=== Section Start ===

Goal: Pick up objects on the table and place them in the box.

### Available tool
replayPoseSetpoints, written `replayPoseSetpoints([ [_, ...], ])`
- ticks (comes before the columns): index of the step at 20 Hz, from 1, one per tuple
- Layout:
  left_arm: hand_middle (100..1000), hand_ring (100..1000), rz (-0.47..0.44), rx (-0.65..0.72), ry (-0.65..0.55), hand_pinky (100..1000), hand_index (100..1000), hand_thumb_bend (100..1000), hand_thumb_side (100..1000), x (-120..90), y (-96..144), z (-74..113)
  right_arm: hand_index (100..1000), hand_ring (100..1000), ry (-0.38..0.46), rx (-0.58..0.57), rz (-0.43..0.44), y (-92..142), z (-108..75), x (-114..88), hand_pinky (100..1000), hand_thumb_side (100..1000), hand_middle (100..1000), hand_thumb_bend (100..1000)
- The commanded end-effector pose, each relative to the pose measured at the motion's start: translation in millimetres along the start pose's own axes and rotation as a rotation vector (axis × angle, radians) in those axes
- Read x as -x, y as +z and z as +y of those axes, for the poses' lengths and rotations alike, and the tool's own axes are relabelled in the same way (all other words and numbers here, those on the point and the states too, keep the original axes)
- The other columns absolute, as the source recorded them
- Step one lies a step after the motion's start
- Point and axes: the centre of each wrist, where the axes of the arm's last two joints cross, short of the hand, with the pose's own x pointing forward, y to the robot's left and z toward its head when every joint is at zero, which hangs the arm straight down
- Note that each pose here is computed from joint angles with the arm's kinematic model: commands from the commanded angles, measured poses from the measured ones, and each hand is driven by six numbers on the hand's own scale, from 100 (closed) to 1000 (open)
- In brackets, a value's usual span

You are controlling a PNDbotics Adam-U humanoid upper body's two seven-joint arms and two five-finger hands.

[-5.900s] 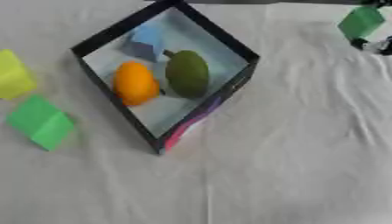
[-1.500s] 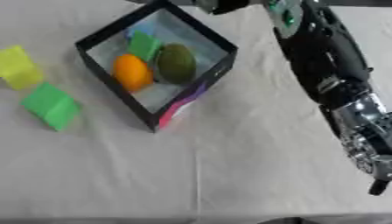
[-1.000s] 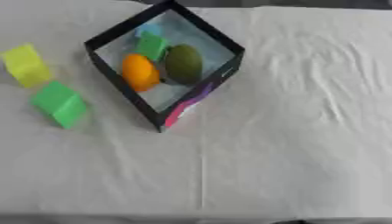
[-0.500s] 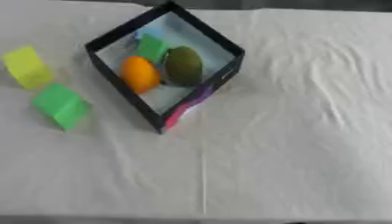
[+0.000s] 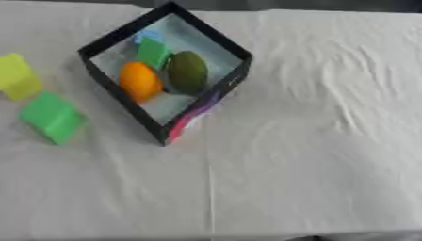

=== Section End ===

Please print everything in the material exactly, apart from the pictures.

== The answer ==
Goal: Pick up objects on the table and place them in the box.

### Available tool
replayPoseSetpoints, written `replayPoseSetpoints([ [_, ...], ])`
- ticks (comes before the columns): index of the step at 20 Hz, from 1, one per tuple
- Layout:
  left_arm: hand_middle (100..1000), hand_ring (100..1000), rz (-0.47..0.44), rx (-0.65..0.72), ry (-0.65..0.55), hand_pinky (100..1000), hand_index (100..1000), hand_thumb_bend (100..1000), hand_thumb_side (100..1000), x (-120..90), y (-96..144), z (-74..113)
  right_arm: hand_index (100..1000), hand_ring (100..1000), ry (-0.38..0.46), rx (-0.58..0.57), rz (-0.43..0.44), y (-92..142), z (-108..75), x (-114..88), hand_pinky (100..1000), hand_thumb_side (100..1000), hand_middle (100..1000), hand_thumb_bend (100..1000)
- The commanded end-effector pose, each relative to the pose measured at the motion's start: translation in millimetres along the start pose's own axes and rotation as a rotation vector (axis × angle, radians) in those axes
- Read x as -x, y as +z and z as +y of those axes, for the poses' lengths and rotations alike, and the tool's own axes are relabelled in the same way (all other words and numbers here, those on the point and the states too, keep the original axes)
- The other columns absolute, as the source recorded them
- Step one lies a step after the motion's start
- Point and axes: the centre of each wrist, where the axes of the arm's last two joints cross, short of the hand, with the pose's own x pointing forward, y to the robot's left and z toward its head when every joint is at zero, which hangs the arm straight down
- Note that each pose here is computed from joint angles with the arm's kinematic model: commands from the commanded angles, measured poses from the measured ones, and each hand is driven by six numbers on the hand's own scale, from 100 (closed) to 1000 (open)
- In brackets, a value's usual span

You are controlling a PNDbotics Adam-U humanoid upper body's two seven-joint arms and two five-finger hands.

[-5.900s] 
[-1.500s] 
[-1.000s] 
[-0.500s] 
[+0.000s] 

No other output belongs to this answer.